→ Your assignment
Of the lines below, count those containing the word "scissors". Reply with the number alone.

[Data records]
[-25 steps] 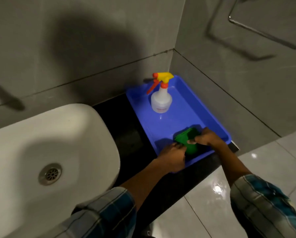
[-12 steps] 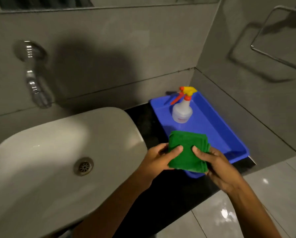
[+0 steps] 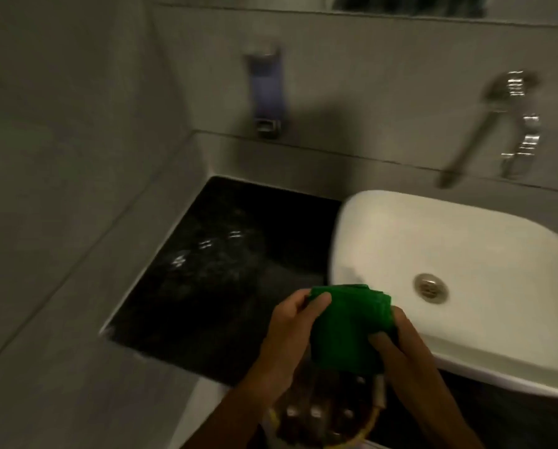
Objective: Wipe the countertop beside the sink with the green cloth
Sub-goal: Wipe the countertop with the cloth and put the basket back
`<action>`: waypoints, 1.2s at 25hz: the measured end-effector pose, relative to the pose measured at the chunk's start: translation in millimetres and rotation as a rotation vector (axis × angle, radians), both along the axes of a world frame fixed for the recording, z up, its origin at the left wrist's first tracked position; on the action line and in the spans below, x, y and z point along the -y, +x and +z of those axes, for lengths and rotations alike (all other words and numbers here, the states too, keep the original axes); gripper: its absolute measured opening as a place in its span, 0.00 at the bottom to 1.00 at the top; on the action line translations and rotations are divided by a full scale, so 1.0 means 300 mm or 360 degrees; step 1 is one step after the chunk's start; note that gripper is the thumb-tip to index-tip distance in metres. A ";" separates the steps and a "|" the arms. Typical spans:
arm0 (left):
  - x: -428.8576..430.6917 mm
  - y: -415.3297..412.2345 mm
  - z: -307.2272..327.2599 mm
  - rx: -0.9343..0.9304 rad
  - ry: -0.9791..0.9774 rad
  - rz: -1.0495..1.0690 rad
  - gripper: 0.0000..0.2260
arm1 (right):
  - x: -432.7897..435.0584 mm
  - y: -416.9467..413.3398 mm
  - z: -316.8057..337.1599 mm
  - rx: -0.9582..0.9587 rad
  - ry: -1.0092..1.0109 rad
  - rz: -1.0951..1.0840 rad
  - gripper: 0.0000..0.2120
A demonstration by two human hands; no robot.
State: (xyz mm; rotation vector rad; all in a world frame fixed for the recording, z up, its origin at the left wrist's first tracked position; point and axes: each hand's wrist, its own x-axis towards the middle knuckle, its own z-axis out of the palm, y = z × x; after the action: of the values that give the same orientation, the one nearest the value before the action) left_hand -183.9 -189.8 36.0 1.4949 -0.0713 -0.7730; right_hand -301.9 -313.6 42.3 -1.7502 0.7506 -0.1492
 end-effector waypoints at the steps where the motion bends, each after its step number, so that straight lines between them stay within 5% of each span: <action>1: -0.109 0.063 -0.032 0.0008 0.0046 0.0139 0.13 | -0.092 0.091 -0.014 -0.0073 -0.0154 0.0132 0.15; 6: -0.546 0.343 -0.207 0.0346 0.0529 0.0638 0.17 | -0.497 0.544 -0.125 -0.0106 -0.0403 0.0662 0.30; 12: -0.784 0.470 -0.428 0.1288 0.1538 0.0150 0.25 | -0.628 0.789 -0.342 -0.0336 -0.1368 0.0922 0.32; 16: -0.876 0.492 -0.529 0.1422 0.1699 -0.0113 0.28 | -0.682 0.811 -0.498 -0.0267 -0.1757 0.1108 0.30; 20: -0.885 0.496 -0.568 0.1450 0.1729 -0.0137 0.27 | -0.349 0.890 -0.552 -0.0575 -0.1483 0.0406 0.28; 24: -0.874 0.507 -0.581 0.1478 0.1740 -0.0097 0.26 | -0.222 1.082 -0.558 -0.0653 -0.1279 0.0181 0.32; 30: -0.874 0.510 -0.573 0.1460 0.1720 -0.0121 0.26 | -0.545 1.276 -0.538 -0.0435 -0.1430 0.0729 0.31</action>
State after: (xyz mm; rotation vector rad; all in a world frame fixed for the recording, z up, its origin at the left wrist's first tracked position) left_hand -31.1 72.5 -136.0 2.8009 -0.4524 -0.0563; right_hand 80.9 -150.1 -119.0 -2.7970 0.4661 0.0892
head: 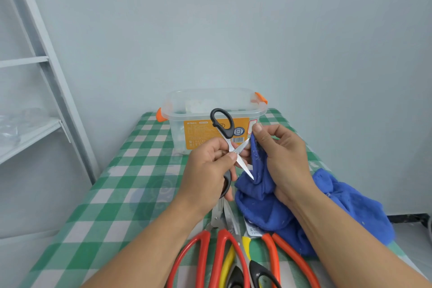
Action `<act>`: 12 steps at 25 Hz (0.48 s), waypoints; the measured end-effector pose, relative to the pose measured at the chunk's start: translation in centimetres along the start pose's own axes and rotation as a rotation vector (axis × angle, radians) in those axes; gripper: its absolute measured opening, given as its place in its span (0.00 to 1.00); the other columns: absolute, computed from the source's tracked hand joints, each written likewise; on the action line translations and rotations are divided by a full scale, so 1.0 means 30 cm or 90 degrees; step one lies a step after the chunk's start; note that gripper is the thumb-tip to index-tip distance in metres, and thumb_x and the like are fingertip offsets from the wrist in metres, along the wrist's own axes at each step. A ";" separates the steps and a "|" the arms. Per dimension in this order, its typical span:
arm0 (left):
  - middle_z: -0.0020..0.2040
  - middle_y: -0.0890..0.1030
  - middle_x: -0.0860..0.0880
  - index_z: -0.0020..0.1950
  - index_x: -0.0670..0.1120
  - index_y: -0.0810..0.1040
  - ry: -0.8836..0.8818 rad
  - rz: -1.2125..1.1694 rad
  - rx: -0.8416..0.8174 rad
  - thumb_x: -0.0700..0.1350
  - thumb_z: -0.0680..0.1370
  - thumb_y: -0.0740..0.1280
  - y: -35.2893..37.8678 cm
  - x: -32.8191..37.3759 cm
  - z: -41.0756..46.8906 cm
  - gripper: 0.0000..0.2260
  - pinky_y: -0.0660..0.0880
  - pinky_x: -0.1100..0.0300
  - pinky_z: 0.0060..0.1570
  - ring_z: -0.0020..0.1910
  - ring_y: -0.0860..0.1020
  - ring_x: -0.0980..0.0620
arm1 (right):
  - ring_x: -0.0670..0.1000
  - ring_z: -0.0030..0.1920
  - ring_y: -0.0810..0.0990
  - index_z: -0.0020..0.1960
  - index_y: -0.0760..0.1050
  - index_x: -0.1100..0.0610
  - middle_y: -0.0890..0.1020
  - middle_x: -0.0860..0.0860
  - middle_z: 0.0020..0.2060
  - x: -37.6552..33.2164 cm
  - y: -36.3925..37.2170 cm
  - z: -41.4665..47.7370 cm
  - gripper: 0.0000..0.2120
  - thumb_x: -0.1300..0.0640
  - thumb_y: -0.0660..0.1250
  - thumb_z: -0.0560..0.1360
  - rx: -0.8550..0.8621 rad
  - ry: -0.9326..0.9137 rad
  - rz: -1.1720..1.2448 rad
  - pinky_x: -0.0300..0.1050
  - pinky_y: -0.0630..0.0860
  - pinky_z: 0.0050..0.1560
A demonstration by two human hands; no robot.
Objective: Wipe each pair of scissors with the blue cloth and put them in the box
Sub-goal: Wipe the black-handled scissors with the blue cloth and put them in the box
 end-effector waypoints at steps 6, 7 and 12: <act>0.30 0.76 0.41 0.44 0.39 0.73 -0.004 -0.007 0.041 0.35 0.82 0.62 -0.025 -0.008 0.016 0.07 0.67 0.59 0.24 0.18 0.69 0.46 | 0.50 0.33 0.77 0.39 0.76 0.56 0.79 0.50 0.30 -0.009 -0.036 0.027 0.12 0.51 0.70 0.78 0.098 -0.032 0.001 0.48 0.78 0.41; 0.29 0.76 0.42 0.44 0.39 0.74 -0.004 -0.010 0.042 0.34 0.82 0.61 -0.026 -0.006 0.017 0.07 0.67 0.59 0.24 0.18 0.69 0.46 | 0.49 0.33 0.77 0.39 0.76 0.55 0.79 0.49 0.30 -0.014 -0.035 0.025 0.12 0.52 0.71 0.78 0.096 -0.044 -0.001 0.46 0.77 0.40; 0.29 0.75 0.43 0.46 0.40 0.75 -0.002 -0.021 0.049 0.36 0.82 0.62 -0.025 -0.006 0.018 0.06 0.68 0.60 0.22 0.19 0.68 0.46 | 0.47 0.36 0.82 0.42 0.82 0.54 0.85 0.50 0.36 -0.021 -0.015 0.000 0.04 0.59 0.73 0.76 0.002 -0.127 -0.070 0.38 0.79 0.40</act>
Point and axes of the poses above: each hand's wrist, its own z-axis towards the middle knuckle, its own y-axis out of the palm, x = y × z, the point moved 1 cm from there along z, towards the middle knuckle
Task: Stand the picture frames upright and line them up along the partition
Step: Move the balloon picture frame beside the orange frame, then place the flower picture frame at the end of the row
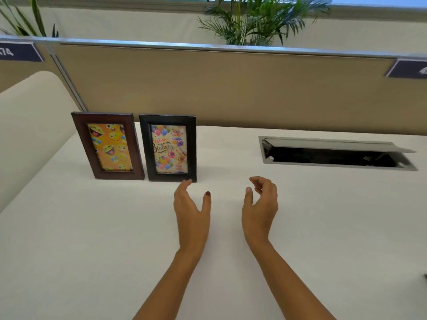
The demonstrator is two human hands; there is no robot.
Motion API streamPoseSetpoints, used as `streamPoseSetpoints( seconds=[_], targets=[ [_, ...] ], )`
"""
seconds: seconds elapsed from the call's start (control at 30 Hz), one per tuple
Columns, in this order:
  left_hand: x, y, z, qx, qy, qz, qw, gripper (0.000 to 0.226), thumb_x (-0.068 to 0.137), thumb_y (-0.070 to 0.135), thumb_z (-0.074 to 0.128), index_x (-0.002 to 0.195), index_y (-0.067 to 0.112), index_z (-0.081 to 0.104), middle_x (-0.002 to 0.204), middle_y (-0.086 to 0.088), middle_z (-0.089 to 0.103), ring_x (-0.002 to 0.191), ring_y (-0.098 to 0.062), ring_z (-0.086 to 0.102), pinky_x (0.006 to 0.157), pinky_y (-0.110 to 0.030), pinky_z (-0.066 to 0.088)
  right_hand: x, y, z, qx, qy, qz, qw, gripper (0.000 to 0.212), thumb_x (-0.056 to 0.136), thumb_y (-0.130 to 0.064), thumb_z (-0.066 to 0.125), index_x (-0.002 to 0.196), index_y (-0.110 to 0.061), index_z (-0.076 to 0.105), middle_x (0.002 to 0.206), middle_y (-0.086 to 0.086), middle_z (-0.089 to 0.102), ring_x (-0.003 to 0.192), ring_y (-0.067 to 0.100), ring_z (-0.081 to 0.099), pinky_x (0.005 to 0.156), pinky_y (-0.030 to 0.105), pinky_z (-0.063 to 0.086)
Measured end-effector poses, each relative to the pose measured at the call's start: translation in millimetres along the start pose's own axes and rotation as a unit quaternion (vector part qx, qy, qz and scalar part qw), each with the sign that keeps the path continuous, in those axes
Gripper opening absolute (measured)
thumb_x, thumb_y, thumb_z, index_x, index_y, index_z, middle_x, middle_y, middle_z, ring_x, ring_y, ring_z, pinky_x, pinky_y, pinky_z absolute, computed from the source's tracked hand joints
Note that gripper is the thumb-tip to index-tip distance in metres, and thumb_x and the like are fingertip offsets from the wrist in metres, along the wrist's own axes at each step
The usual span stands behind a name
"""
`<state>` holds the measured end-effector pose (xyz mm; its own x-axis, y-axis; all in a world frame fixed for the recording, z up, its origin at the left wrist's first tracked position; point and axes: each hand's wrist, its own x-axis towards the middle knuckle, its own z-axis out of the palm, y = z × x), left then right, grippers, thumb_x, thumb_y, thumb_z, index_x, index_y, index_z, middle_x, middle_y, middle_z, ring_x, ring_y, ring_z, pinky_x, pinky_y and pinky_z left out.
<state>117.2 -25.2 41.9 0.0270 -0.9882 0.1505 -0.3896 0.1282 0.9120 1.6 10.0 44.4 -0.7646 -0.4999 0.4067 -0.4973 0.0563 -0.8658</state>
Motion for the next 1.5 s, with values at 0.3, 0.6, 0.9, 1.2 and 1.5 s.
streamPoseSetpoints(
  seconds=[0.3, 0.6, 0.9, 1.2, 1.5],
  targets=[
    [-101, 42, 62, -0.049, -0.196, 0.051, 0.978, 0.044, 0.091, 0.034, 0.055, 0.132, 0.029, 0.039, 0.137, 0.012, 0.043, 0.125, 0.001, 0.038, 0.094, -0.001, 0.024, -16, 23, -134, -0.117, 0.131, -0.062, 0.983, 0.024, 0.09, 0.006, 0.052, 0.107, -0.009, 0.06, 0.104, 0.008, 0.062, 0.1, 0.016, 0.058, 0.092, 0.012, 0.043],
    [-188, 95, 141, -0.119, -0.35, 0.148, 0.917, 0.021, 0.094, 0.02, 0.052, 0.113, 0.027, 0.057, 0.123, 0.011, 0.058, 0.117, 0.001, 0.051, 0.102, -0.029, 0.044, -37, 65, -277, -0.237, 0.358, -0.068, 0.9, 0.018, 0.092, 0.002, 0.053, 0.109, 0.003, 0.058, 0.105, 0.026, 0.056, 0.106, 0.033, 0.051, 0.096, 0.036, 0.047],
    [-234, 145, 218, -0.158, -0.433, 0.168, 0.872, 0.027, 0.091, 0.006, 0.051, 0.114, 0.017, 0.061, 0.124, 0.003, 0.06, 0.115, -0.009, 0.054, 0.098, -0.031, 0.046, -54, 108, -350, -0.144, 0.446, 0.118, 0.876, 0.044, 0.086, -0.012, 0.063, 0.116, 0.006, 0.037, 0.121, 0.026, 0.04, 0.1, 0.035, 0.046, 0.091, 0.027, 0.044],
    [-247, 160, 260, -0.121, -0.53, 0.132, 0.829, 0.033, 0.098, 0.011, 0.041, 0.129, 0.016, 0.051, 0.135, -0.002, 0.055, 0.122, -0.015, 0.05, 0.092, -0.013, 0.042, -55, 133, -364, -0.109, 0.363, 0.176, 0.909, 0.03, 0.095, -0.028, 0.054, 0.119, -0.01, 0.053, 0.117, 0.011, 0.059, 0.104, 0.014, 0.058, 0.078, 0.021, 0.051],
    [-246, 149, 258, -0.158, -0.483, 0.118, 0.853, 0.032, 0.091, 0.001, 0.051, 0.121, 0.012, 0.058, 0.123, -0.004, 0.063, 0.103, -0.009, 0.06, 0.079, -0.004, 0.046, -54, 138, -369, -0.105, 0.371, 0.206, 0.899, 0.034, 0.093, -0.032, 0.056, 0.121, -0.013, 0.058, 0.115, 0.008, 0.065, 0.097, 0.013, 0.06, 0.072, 0.019, 0.049]
  ],
)
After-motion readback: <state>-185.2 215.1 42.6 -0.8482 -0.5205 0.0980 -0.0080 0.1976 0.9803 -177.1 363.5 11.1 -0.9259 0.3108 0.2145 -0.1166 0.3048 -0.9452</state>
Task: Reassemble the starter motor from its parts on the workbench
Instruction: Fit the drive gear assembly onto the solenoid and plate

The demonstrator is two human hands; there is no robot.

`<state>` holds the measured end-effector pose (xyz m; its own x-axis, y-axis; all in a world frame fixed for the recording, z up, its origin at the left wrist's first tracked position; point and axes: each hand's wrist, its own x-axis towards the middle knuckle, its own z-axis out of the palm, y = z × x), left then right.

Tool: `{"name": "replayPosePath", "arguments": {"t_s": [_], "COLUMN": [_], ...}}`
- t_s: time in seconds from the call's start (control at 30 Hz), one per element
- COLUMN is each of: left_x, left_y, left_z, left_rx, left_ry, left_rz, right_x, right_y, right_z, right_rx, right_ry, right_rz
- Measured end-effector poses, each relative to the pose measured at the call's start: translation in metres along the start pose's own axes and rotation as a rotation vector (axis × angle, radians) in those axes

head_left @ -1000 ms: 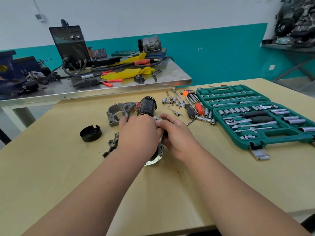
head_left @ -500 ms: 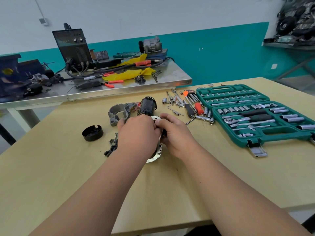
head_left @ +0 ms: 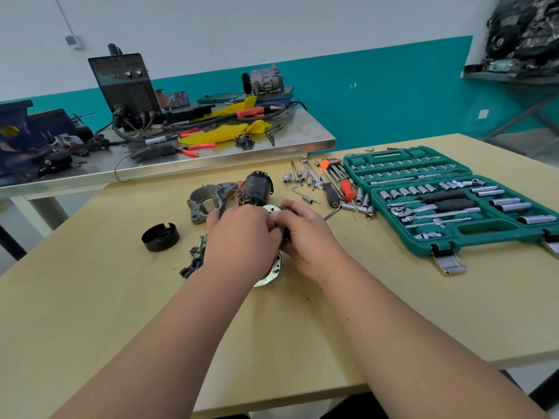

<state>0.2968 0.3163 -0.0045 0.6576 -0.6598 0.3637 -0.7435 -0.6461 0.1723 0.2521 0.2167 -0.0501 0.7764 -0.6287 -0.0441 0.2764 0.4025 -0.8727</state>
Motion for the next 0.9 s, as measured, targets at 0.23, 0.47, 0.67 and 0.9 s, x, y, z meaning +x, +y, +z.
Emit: {"name": "replayPosePath", "arguments": {"t_s": [0.23,0.47,0.67,0.9], "left_x": [0.0048,-0.0007,0.0016,0.0028], "left_y": [0.0003,-0.0002,-0.0044,-0.0006], "left_z": [-0.0027,0.0003,-0.0001,0.0028], "left_rx": [0.121,0.048,-0.012,0.094], "left_ry": [-0.038,0.046,0.028,0.033], "left_rz": [-0.076,0.012,-0.053,0.029], "right_x": [0.0026,0.0032,0.005,0.0044], "right_y": [0.0036,0.0029,0.0052,0.005], "right_z": [-0.0004,-0.0019,-0.002,-0.0034], "right_rx": [-0.018,-0.003,-0.031,-0.014], "right_ry": [0.011,0.013,-0.009,-0.009], "right_rz": [0.002,0.003,-0.016,-0.013]}}
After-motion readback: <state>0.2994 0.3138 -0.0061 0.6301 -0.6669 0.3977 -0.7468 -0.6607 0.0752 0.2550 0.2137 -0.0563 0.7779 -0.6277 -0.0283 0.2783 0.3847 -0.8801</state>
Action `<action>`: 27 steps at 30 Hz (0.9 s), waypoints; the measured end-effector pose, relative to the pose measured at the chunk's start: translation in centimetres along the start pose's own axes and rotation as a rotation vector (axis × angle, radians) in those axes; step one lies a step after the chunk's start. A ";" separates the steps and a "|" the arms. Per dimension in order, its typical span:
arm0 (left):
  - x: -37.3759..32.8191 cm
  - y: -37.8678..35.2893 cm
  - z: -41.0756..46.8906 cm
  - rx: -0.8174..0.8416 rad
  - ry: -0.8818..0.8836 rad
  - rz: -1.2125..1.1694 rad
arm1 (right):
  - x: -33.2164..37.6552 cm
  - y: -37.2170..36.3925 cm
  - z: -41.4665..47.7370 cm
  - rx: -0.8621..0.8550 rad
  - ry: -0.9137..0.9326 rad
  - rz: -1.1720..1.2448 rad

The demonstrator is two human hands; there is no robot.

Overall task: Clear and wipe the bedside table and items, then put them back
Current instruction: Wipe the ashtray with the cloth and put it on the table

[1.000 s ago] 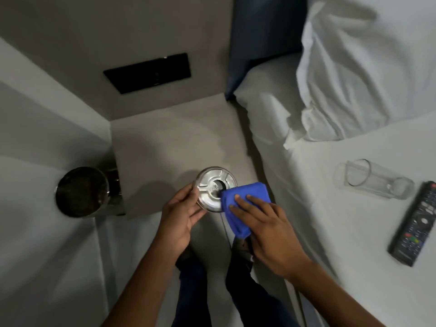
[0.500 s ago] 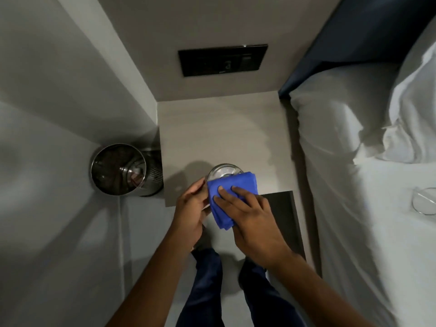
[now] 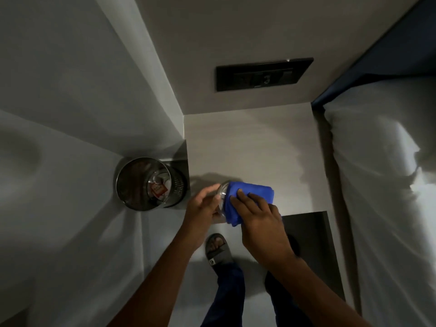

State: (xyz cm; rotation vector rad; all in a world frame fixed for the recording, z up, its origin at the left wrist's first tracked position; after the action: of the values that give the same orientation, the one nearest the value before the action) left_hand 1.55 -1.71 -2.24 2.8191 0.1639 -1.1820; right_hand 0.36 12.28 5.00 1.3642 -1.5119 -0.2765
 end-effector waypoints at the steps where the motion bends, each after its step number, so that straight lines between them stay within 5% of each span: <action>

→ Output of the exercise
2